"""

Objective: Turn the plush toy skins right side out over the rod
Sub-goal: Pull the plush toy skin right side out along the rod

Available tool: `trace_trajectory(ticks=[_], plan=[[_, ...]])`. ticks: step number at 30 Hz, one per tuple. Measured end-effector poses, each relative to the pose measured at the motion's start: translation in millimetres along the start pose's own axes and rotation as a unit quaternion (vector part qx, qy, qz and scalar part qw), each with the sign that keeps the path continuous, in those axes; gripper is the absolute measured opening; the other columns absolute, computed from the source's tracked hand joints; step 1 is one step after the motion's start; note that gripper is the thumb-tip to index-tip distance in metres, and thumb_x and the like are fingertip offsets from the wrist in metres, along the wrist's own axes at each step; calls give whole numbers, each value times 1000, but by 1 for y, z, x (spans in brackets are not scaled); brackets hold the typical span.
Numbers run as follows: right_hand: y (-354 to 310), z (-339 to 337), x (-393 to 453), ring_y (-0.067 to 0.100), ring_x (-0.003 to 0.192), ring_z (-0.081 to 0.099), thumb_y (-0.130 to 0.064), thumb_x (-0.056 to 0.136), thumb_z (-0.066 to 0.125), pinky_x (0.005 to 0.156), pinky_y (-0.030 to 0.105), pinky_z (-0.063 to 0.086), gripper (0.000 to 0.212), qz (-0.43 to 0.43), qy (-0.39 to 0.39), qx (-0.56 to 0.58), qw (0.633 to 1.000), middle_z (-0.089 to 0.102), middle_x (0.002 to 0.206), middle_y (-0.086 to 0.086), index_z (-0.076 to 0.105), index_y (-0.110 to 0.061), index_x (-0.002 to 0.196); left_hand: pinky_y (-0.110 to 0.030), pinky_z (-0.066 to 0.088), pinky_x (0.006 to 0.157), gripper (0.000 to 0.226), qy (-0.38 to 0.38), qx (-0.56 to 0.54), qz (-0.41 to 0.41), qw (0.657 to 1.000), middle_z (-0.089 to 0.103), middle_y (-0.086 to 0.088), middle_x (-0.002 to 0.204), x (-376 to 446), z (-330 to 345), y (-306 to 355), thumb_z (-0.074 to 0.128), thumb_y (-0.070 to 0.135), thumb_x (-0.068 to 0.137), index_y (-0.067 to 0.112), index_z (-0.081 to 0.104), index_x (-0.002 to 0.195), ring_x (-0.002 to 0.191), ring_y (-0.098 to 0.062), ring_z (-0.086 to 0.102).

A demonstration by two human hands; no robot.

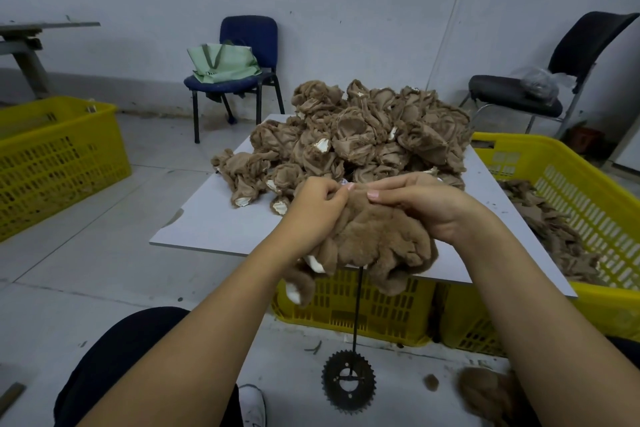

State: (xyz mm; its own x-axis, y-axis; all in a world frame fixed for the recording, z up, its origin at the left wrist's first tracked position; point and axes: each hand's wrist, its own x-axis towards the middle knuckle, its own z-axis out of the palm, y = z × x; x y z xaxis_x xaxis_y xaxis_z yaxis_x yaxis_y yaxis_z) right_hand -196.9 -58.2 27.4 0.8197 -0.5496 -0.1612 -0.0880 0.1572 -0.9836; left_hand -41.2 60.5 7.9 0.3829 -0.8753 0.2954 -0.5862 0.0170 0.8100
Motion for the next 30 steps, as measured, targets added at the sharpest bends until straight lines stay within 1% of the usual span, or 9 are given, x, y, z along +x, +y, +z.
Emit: trace_trajectory(ticks=[5,9,12,15,18,20,22,28,30], plan=[[4,10,5,25,103,72,-6,70,78,79,31,61,42,-21,30,-29,999,74,109,16,73,2,111,-20,29,47,49,-1,-2,-20,1000,31,0,50,1,-4,-6,54,28,103,11,41,59,41,-6,27],[8,8,7,26,103,72,-1,79,74,86,35,59,30,-14,45,-16,999,75,107,17,73,2,109,-26,28,48,49,-18,2,-31,999,33,-1,50,1,3,-8,51,30,104,13,42,59,42,-10,28],[13,8,9,26,86,75,0,78,76,68,30,61,11,-16,112,-20,993,76,93,18,80,-6,86,-29,28,50,51,-24,3,-29,999,32,3,48,0,8,-8,51,31,104,17,40,56,42,-10,28],[16,8,9,23,76,76,-11,65,82,59,26,59,13,-28,110,-21,993,77,87,17,81,-9,78,-31,28,50,52,-11,3,-19,1000,31,7,46,-2,12,-5,53,30,103,20,38,54,43,-10,28],[14,2,6,24,87,75,-22,81,79,68,27,58,15,-34,89,-67,993,77,92,15,81,-9,88,-26,28,48,52,17,-9,-16,1000,29,3,49,-1,12,-4,55,25,103,18,34,55,45,-13,28],[11,-4,1,23,93,75,-39,80,80,76,32,59,29,-15,66,-135,989,77,96,11,81,-12,91,-17,29,46,50,33,-37,-34,998,29,0,50,2,12,-4,56,21,102,13,36,57,44,-10,28],[9,-7,-5,19,92,74,-43,80,79,80,34,59,27,-7,52,-201,978,77,95,6,80,-17,87,-11,30,44,48,42,-64,-51,996,29,0,49,4,13,-5,56,19,102,11,39,58,39,-6,28],[8,3,-5,9,79,71,-25,92,71,64,21,55,21,-92,98,-212,968,75,80,-4,75,-23,71,-4,33,46,52,56,-87,-63,993,30,2,47,8,20,-11,55,17,103,14,36,55,36,-3,30],[13,12,-1,5,74,69,-23,94,68,61,16,51,20,-98,111,-217,965,72,74,-8,73,-19,75,-11,36,49,49,32,-74,-74,994,34,1,49,7,24,-16,53,17,104,13,40,57,38,-3,31]])
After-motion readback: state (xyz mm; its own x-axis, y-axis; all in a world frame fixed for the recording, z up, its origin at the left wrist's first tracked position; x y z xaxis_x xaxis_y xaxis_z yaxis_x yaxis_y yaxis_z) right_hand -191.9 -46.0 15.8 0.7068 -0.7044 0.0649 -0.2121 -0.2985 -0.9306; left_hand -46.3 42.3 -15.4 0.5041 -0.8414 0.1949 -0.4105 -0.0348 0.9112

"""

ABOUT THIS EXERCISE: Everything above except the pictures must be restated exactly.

SOLUTION FOR THIS PROBLEM:
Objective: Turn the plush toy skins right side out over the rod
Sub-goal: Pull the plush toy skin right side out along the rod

Available tool: `trace_trajectory(ticks=[_], plan=[[_, ...]])`. ticks: step number at 30 Hz, one per tuple. Measured end-effector poses, each relative to the pose measured at the motion's start: translation in millimetres along the start pose's own axes and rotation as a unit quaternion (vector part qx, qy, qz and scalar part qw), each with the sign that keeps the path continuous, in those axes; gripper is the absolute measured opening; the other columns absolute, computed from the source's tracked hand joints; step 1 is one step after the motion's start; note that gripper is the thumb-tip to index-tip distance in metres, and thumb_x and the like are fingertip offsets from the wrist in metres, along the wrist's own axes at each step; calls give whole numbers, each value times 1000, but by 1 for y, z, x (spans in brackets are not scaled); brackets hold the typical span.
Numbers run as follows: right_hand: y (-354 to 310), z (-339 to 337), x (-393 to 453), ring_y (-0.067 to 0.100), ring_x (-0.003 to 0.192), ring_z (-0.081 to 0.099), thumb_y (-0.130 to 0.064), thumb_x (-0.056 to 0.136), thumb_z (-0.066 to 0.125), pinky_x (0.005 to 0.156), pinky_y (-0.030 to 0.105), pinky_z (-0.063 to 0.086), gripper (0.000 to 0.212), qz (-0.43 to 0.43), qy (-0.39 to 0.39), qx (-0.56 to 0.58), qw (0.633 to 1.000), middle_z (-0.089 to 0.102), middle_x (0.002 to 0.206), middle_y (-0.086 to 0.086), index_z (-0.076 to 0.105), index_y (-0.110 to 0.061), index_x (-0.002 to 0.196); left_hand: pinky_y (-0.110 to 0.030), pinky_z (-0.066 to 0.088), pinky_x (0.006 to 0.157), gripper (0.000 to 0.226), qy (-0.38 to 0.38), qx (-0.56 to 0.54), qz (-0.41 to 0.41), qw (0.657 to 1.000), middle_z (-0.089 to 0.103), middle_y (-0.086 to 0.088), middle_x (-0.002 to 0.204), x (-376 to 446), z (-330 to 345), y (-306 to 355), thumb_z (-0.074 to 0.128), thumb_y (-0.070 to 0.135), thumb_x (-0.068 to 0.137), index_y (-0.067 to 0.112), index_z (-0.081 to 0.104), index_x (-0.002 to 0.195), ring_x (-0.002 to 0.191), ring_y (-0.098 to 0.062), ring_z (-0.086 to 0.102).

A demonstration by two human hands; no robot.


State: (xyz mm; its own x-axis, y-axis; all in a world frame fixed for the recording, z up, its origin at the left wrist's first tracked position; point and axes: each hand's wrist, its own x-axis towards the middle knuckle, its own z-axis out of the palm, y = z × x; x y z xaxis_x xaxis_y xaxis_z yaxis_x yaxis_y yaxis_z) right_hand -196.9 -58.2 27.4 0.8197 -0.5496 -0.1612 -0.0880 0.1572 -0.9836; left_hand -41.2 60.5 7.9 0.3829 -0.8753 0.2954 -0.5862 0.0170 0.8100
Motion for the next 30 steps, as measured, targets added at the sharpest bends until straight lines stay within 1% of the usual span, or 9 are given, x, y, z along +x, +y, +z.
Emit: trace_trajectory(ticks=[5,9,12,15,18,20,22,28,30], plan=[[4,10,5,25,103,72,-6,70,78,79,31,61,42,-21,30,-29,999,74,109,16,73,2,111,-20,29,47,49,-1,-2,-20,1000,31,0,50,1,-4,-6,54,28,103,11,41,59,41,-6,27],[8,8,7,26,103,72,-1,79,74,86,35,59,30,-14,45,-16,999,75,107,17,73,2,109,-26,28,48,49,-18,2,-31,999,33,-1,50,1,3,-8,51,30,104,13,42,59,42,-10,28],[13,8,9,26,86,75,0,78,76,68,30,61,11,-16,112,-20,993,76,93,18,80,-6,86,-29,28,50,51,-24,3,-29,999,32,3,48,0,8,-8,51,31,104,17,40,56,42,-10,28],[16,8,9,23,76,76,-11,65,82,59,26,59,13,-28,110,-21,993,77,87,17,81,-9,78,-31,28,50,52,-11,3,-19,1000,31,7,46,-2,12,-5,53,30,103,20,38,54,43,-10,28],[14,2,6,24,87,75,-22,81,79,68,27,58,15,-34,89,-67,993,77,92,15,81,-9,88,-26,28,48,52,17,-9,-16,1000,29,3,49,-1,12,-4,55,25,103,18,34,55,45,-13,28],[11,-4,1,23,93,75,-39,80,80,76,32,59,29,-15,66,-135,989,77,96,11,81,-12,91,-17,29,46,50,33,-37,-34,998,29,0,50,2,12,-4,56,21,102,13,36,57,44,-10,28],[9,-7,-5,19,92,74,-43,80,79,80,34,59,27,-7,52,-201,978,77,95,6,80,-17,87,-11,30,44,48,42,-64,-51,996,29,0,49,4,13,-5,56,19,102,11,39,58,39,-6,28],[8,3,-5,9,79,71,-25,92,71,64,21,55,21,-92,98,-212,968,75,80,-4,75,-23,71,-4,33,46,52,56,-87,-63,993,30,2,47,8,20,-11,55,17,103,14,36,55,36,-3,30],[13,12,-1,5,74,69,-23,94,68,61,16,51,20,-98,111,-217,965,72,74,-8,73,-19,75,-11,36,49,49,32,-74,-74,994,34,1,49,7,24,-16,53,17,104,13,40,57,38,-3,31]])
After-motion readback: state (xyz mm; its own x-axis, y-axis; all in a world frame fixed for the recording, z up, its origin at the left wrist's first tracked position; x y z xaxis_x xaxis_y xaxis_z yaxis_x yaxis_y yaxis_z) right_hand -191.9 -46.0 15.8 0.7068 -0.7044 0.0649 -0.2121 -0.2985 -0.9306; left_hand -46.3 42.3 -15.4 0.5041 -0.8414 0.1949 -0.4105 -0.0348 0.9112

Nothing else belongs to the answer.